## Study material
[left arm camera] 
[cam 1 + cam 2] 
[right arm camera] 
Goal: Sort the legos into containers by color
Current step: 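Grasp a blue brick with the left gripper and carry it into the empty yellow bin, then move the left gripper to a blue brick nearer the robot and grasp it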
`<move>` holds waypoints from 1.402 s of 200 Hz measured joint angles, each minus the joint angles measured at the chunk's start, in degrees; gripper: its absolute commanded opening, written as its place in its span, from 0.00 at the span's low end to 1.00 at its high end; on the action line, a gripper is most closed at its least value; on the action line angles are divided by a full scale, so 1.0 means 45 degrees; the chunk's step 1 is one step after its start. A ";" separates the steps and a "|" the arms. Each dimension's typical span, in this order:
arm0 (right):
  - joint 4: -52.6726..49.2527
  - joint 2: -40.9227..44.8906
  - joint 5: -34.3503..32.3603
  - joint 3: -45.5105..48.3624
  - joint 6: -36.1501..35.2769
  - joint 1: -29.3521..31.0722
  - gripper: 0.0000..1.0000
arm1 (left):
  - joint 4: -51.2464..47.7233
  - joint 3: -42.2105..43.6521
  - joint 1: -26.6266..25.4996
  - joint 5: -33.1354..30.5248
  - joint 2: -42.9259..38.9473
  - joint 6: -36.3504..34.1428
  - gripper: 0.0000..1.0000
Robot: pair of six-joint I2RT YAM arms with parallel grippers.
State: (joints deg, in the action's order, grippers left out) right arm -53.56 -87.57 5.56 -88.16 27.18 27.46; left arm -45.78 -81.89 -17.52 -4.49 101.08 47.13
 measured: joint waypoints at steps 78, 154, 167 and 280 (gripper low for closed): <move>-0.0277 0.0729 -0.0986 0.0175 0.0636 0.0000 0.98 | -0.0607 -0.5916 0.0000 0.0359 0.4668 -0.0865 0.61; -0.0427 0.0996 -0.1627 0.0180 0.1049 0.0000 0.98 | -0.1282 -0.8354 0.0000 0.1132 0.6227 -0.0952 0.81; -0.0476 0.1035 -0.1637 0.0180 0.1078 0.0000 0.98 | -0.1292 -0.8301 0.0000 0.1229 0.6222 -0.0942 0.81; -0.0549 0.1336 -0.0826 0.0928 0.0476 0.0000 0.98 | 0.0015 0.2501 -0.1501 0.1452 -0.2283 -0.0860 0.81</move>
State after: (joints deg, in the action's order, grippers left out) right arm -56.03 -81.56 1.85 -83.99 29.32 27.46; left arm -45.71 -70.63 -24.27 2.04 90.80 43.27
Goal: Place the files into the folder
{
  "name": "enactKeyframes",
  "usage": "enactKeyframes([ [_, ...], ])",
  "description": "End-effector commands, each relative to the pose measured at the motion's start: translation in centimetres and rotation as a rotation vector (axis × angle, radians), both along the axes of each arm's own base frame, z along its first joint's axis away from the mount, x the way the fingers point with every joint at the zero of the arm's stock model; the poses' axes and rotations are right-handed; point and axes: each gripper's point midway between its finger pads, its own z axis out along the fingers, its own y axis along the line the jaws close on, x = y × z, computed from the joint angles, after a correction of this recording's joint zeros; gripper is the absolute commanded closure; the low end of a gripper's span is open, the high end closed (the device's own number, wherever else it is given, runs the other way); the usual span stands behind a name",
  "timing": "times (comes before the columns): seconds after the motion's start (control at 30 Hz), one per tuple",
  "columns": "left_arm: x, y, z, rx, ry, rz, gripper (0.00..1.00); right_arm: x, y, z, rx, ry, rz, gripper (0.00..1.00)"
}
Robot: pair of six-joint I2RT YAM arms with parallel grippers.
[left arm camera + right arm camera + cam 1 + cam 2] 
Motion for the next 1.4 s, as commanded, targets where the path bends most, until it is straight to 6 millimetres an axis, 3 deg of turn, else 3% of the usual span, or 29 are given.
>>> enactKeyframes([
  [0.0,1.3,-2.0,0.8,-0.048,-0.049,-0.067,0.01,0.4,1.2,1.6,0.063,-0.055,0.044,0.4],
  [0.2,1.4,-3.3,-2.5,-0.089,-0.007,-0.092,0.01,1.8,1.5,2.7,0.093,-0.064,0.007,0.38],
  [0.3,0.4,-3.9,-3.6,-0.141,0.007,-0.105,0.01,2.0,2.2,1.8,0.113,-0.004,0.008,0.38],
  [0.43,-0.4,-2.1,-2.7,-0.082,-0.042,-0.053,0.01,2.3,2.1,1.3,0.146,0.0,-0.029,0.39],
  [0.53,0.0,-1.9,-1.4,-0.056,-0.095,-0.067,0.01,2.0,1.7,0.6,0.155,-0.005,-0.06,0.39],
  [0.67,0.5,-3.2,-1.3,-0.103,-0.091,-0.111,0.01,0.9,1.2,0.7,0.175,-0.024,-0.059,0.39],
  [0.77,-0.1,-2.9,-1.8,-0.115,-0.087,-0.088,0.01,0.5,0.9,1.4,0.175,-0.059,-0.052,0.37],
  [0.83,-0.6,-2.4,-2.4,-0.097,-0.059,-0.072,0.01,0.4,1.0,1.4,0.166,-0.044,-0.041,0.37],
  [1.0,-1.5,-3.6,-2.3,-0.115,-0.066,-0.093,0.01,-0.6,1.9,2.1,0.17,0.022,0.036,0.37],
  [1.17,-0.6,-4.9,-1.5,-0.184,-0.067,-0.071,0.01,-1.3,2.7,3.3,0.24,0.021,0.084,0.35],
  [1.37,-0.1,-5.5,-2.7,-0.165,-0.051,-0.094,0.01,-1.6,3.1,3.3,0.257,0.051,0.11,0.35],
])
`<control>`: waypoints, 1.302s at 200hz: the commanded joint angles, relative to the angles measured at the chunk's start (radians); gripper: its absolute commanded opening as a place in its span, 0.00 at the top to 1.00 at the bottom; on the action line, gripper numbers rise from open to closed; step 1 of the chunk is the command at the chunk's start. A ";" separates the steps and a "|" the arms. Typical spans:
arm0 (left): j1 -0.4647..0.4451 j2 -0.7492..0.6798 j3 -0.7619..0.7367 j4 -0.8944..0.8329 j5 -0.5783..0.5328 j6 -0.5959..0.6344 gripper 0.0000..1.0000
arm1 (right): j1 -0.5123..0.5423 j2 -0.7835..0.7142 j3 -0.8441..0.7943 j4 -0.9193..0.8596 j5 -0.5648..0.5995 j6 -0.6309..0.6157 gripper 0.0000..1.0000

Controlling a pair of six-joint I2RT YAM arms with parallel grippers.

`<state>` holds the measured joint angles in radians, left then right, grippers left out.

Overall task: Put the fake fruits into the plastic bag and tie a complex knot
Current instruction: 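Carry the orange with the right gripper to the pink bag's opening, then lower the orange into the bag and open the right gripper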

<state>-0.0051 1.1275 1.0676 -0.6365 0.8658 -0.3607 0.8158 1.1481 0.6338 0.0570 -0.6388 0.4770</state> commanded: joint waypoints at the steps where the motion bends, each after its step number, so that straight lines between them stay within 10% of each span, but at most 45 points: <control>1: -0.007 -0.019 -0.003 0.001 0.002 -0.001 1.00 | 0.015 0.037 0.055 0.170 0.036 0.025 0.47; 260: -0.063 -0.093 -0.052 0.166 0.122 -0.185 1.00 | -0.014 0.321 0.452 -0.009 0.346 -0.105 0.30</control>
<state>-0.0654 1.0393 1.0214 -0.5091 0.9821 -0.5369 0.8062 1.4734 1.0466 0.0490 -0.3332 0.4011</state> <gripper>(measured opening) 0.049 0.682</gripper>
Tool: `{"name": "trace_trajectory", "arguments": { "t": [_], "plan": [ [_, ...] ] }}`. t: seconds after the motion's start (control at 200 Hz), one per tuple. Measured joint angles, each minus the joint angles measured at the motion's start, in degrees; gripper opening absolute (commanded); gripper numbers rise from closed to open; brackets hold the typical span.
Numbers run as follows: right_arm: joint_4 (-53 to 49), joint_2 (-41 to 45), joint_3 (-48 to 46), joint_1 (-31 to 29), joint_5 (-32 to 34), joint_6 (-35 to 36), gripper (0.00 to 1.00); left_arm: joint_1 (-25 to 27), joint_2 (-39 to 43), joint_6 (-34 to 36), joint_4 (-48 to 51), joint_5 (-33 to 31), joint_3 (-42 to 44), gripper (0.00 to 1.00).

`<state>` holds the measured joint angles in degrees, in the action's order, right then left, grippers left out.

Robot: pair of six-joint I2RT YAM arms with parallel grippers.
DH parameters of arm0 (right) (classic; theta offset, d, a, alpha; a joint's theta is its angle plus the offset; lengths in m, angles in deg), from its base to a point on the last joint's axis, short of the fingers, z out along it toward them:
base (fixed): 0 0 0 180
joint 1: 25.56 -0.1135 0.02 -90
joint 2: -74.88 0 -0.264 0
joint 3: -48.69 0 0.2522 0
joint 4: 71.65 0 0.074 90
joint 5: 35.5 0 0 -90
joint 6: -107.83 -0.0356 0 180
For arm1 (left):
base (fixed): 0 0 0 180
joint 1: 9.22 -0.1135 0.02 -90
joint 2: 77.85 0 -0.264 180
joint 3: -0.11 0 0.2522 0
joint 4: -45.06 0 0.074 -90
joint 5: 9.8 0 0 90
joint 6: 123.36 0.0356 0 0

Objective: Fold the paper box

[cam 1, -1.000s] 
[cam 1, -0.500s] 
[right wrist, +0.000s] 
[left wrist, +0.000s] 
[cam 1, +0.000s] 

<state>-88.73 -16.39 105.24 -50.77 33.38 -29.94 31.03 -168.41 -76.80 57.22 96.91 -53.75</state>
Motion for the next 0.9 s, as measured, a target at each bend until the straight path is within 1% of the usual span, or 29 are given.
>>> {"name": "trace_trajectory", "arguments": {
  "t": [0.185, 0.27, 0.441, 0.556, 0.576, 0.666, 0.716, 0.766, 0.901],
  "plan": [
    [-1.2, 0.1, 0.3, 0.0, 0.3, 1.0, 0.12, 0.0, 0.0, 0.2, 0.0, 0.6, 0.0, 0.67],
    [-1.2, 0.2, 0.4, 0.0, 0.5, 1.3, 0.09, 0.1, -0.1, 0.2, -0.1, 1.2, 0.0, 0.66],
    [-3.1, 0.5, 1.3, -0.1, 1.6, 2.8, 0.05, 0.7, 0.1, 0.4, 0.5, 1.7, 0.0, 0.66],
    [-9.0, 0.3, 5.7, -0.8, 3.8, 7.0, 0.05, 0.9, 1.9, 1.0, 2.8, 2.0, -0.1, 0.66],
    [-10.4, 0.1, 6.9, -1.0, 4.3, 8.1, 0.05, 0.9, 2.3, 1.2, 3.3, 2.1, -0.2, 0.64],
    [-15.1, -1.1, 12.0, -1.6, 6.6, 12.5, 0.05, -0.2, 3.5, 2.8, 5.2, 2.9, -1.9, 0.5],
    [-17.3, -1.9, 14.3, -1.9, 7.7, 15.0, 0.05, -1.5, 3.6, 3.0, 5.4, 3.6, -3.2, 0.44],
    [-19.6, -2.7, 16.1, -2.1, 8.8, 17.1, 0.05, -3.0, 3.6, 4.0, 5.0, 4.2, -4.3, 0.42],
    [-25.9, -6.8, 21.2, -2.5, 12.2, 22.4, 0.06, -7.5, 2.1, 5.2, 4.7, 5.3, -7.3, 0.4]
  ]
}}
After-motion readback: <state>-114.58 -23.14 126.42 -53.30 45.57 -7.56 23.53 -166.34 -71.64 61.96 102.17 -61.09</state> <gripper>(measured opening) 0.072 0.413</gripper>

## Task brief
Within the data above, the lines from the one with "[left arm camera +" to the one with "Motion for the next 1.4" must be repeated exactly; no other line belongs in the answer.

## Reply
[left arm camera + right arm camera + cam 1 + cam 2] 
Motion for the next 1.4 s, as commanded, targets where the path bends most, until it is straight to 6 millimetres an axis, 3 deg of turn, else 3% of the usual span, or 29 are given.

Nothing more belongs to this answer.